Während sie noch unterwegs waren um einzukaufen, kam der Bräutigam.

Die vorbereitet waren, gingen mit ihm zum Hochzeitsfest hinein.

Die Tür wurde verschlossen.

Später kamen auch die übrigen jungen Frauen

und riefen: „Herr, Herr, mach uns auf!“

Er antwortete aber: „Im Ernst, das sage ich euch: Ich kenne euch nicht.“

Also bleibt wach! Denn ihr kennt weder den Tag noch die Stunde.

Liebe Gemeinde, liebe Trauernde heute am Ewigkeitssonntag!

Mitunter werde ich als Spezialistin für Gottes Himmelreich angesehen. Wer könnte etwas sagen über Leben und Tod und das Danach, wenn nicht eine Pfarrerin?! Es wird erwartet, dass eine Theologin Auskunft gibt über das Leben nach dem Tod und die Auferstehung.  Mein Gegenüber erhofft sich dann eine kluge Antwort oder eine tröstliche oder eine bildhafte oder eine geistvolle…

In meinem Innern meldet sich in solchen Momenten manchmal ein stiller Seufzer: Ach, was weiss denn ich? Nicht immer fällt es mir leicht zu antworten. Ich kann nur versuchen mit dem, was ich sage, den jeweils richtigen Ton zu treffen: «Weint mit den Weinenden, freut euch mit den Fröhlichen.» (Rö.12,15)

Hilfreich sind die Bilder, die die Bibel anbietet…
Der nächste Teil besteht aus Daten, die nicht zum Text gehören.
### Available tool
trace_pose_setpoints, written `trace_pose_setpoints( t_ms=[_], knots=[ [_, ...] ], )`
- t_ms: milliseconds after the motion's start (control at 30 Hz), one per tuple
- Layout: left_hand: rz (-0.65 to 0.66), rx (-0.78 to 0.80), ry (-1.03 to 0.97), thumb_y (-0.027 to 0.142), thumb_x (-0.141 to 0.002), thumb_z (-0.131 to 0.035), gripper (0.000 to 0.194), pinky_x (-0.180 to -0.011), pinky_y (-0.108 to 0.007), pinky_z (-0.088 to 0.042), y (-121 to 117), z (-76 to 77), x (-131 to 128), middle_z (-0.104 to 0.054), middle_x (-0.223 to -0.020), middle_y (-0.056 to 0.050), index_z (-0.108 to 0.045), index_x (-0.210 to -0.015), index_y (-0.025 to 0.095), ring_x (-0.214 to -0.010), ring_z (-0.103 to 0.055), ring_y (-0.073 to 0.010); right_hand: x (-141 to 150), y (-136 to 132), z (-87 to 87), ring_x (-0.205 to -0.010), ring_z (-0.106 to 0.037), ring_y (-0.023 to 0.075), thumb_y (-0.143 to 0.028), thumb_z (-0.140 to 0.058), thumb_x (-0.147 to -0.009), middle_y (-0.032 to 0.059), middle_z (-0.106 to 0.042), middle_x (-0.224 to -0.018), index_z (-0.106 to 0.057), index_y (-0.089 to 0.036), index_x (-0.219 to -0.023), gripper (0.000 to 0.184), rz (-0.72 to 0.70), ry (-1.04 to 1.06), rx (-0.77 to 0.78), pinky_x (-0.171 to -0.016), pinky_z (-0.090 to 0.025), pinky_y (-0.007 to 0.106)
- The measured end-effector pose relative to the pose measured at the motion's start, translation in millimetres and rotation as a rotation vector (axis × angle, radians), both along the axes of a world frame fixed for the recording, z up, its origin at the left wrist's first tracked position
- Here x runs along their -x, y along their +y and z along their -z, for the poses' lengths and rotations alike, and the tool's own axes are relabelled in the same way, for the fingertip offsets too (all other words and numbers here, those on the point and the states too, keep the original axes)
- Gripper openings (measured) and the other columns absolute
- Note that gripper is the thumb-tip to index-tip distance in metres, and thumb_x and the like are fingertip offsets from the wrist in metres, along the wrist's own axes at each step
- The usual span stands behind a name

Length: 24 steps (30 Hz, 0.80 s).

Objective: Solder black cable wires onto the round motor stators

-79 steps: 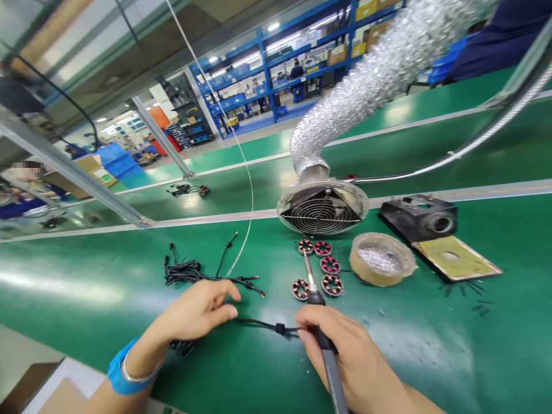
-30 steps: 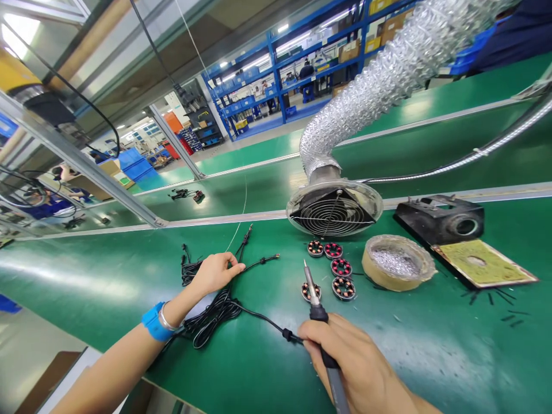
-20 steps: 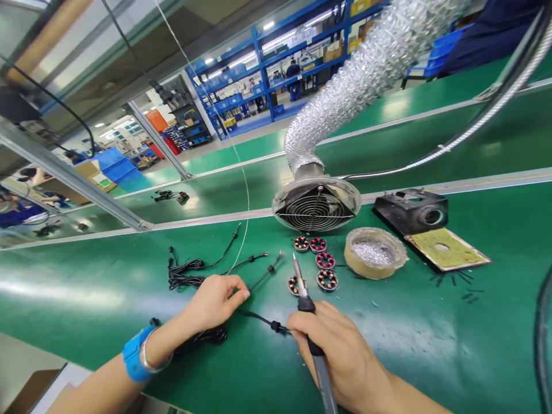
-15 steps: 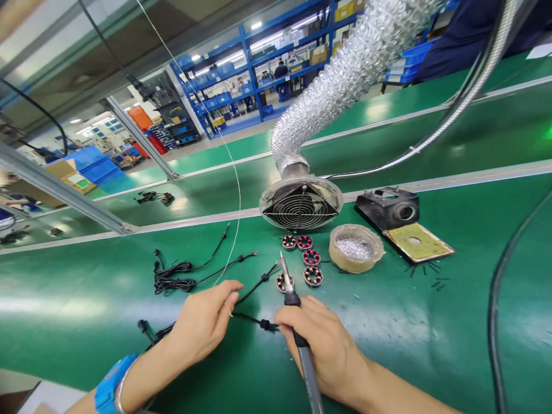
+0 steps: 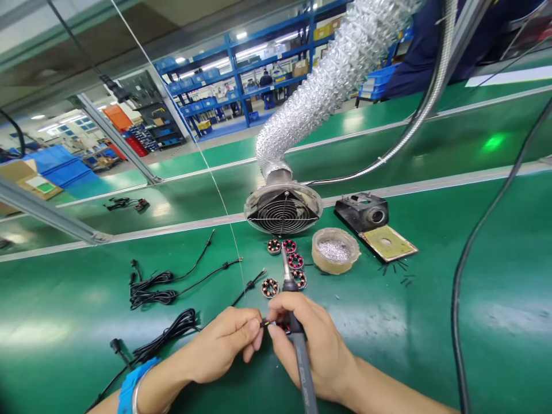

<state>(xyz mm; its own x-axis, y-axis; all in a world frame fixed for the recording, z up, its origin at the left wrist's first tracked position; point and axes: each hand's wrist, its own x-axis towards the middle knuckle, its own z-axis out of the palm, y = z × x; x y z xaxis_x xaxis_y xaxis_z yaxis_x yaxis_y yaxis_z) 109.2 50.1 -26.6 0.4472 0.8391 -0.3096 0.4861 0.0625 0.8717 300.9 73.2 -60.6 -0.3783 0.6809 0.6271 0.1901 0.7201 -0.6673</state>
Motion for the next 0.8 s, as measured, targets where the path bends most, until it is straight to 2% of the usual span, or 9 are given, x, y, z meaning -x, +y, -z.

die Hoffnung auf einen neuen Himmel und die neue Erde, in denen Gottes Gerechtigkeit wohnt;

oder das himmlische Jerusalem, die Stadt des Friedens, geschmückt, wie eine strahlende junge Braut oder die Hütte Gottes bei den Menschen, wo wir jener Kraft nahe sind, die uns ins Leben rief und uns trägt in Ewigkeit. Ich halte mich an die zärtlichen Geste, dass Gott die Tränen abwischen wird und wir sein werden wie die Träumenden…

Ehrlich gesagt, meine Lieben, wir wissen wenig bis nichts darüber, wie es sein wird…, wenn wir dieses Leben und diese Welt hinter uns gelassen haben. Aber wir haben Jesu Wort: «Ich lebe und ihr sollt auch leben.» (Joh.14,19)

Eines Tages, wenn wir gestorben sein werden, wird unsere Welt untergegangen sein, wie mit jedem Menschen eine einzigartige, unwiederbringliche Welt untergegangen sein wird.1

 

Angesichts des Schreckens, der uns befällt, wenn wir die Unvermeidlichkeit des Sterben Müssens erkennen, bleiben uns aber Glauben, Liebe, Hoffnung! Wie wollte man das denn sonst aushalten?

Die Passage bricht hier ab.